SolidFire vs ATS heartbeat
We had to deal with an interesting case regarding a new VDI platform hosted on SolidFire arrays. During VM boot storm (around 1000 VM per cluster), we lost access to the ESXi servers, their vCenter status changed to ‘Not Responding’, with unresponsive hostd process as soon as we try to run some local command (through console and/or SSH).
By looking on the net, we found an IBM KB describing similar behavior: Host Disconnects Using VMware vSphere 5.5.0 Update 2 and vSphere 6.0 and question a new feature, ATS heartbeat since vSphere 5.5U2, i.e. offloading I/O heartbeat to the array thanks to ATS VAAI primitive.
While we were looking deeper at this settings, we read again the great post of Cormac explaining this feature, and more precisely the new behavior since 5.5U2: Heads Up! ATS Miscompare detected between test and set HB images.
There is now an official VMware KB (KB2113956) that explain the issue new behavior of ATS heartbeat before and after 5.5U2:
A change in the VMFS heartbeat update method was introduced in VMware vSphere ESXi 5.5, Update 2 to help optimize the VMFS heartbeat process. Whereas the legacy method involves plain SCSI reads and writes with the VMware ESXi kernel handling validation, the new method offloads the validation step to the storage system. This is similar to other VAAI-related offloads.
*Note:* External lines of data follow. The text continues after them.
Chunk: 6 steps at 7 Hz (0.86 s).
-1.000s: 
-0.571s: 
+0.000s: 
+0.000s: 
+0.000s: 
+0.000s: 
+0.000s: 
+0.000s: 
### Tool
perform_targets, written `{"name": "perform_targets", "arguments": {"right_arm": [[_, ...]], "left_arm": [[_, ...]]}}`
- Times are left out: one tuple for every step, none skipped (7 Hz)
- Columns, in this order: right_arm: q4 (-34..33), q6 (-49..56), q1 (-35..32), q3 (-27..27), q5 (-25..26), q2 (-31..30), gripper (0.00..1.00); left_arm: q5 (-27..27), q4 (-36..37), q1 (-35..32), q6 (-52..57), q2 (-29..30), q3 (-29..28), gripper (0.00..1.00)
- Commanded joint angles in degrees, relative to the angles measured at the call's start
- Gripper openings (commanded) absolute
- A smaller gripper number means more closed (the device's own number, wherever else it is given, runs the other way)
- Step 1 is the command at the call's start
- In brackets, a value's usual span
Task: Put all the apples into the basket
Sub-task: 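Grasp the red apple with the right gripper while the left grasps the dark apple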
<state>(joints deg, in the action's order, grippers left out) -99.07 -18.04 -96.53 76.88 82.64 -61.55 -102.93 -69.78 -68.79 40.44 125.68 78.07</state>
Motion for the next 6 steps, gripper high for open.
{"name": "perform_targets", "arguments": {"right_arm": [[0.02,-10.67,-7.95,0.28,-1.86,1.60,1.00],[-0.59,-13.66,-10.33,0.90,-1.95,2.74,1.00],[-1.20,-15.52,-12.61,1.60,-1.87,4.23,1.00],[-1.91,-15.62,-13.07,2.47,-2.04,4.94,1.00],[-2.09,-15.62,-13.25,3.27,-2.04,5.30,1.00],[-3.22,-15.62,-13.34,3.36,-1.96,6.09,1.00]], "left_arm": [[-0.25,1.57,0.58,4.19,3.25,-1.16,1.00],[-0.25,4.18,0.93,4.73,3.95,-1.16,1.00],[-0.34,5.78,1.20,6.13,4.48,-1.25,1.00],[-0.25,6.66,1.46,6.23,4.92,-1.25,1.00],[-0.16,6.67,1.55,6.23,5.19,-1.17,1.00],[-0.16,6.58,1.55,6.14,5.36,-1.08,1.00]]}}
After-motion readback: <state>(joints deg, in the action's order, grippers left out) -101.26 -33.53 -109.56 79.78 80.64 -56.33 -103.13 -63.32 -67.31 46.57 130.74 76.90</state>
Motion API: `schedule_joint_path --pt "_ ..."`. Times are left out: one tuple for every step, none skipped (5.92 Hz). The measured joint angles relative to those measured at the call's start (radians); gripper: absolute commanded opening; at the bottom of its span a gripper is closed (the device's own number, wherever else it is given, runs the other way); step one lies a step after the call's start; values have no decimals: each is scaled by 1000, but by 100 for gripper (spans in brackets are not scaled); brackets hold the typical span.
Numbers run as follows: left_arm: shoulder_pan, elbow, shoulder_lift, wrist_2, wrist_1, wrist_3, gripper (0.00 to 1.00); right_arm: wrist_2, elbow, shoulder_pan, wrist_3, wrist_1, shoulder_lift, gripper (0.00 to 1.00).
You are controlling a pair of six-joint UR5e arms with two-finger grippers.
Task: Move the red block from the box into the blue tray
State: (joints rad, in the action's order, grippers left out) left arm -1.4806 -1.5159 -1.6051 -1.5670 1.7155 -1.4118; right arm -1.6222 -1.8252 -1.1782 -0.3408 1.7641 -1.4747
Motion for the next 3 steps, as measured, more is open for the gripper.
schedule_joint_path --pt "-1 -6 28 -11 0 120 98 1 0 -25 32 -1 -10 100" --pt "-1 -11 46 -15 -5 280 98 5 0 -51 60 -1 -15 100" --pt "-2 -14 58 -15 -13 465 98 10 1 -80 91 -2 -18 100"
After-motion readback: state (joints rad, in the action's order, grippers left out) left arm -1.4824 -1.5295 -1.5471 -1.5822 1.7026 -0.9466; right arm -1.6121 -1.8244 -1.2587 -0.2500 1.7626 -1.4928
This optimization results in a significant increase in the volume of ATS commands the ESXi kernel issues to the storage system, and resulting increased load on the storage system. Under certain circumstances VMFS heartbeat using ATS may fail with false ATS miscompare which causes the ESXi kernel to reverify its access to VMFS datastores. This leads to the Lost access to datastore messages.
The Support Case we opened at SolidFire support confirm this behavior, here is an excerpt of their answer:
SF is a 4K block size array internally but ESX only works with 512-byte blocks. ESX issues single 512-byte block ATS commands, which requires the SF array to perform an internal read-modify-write for every ATS command. If ESX could issue a 4K ATS command (eight 512-byte blocks) our ATS performance should be better. Essentially, every ATS operation is an unaligned I/O.
The SolidFire support ask us to to disable ATS heartbeat in order to switch back to legacy SCSI-2 reservations (only for the heartbeat of course).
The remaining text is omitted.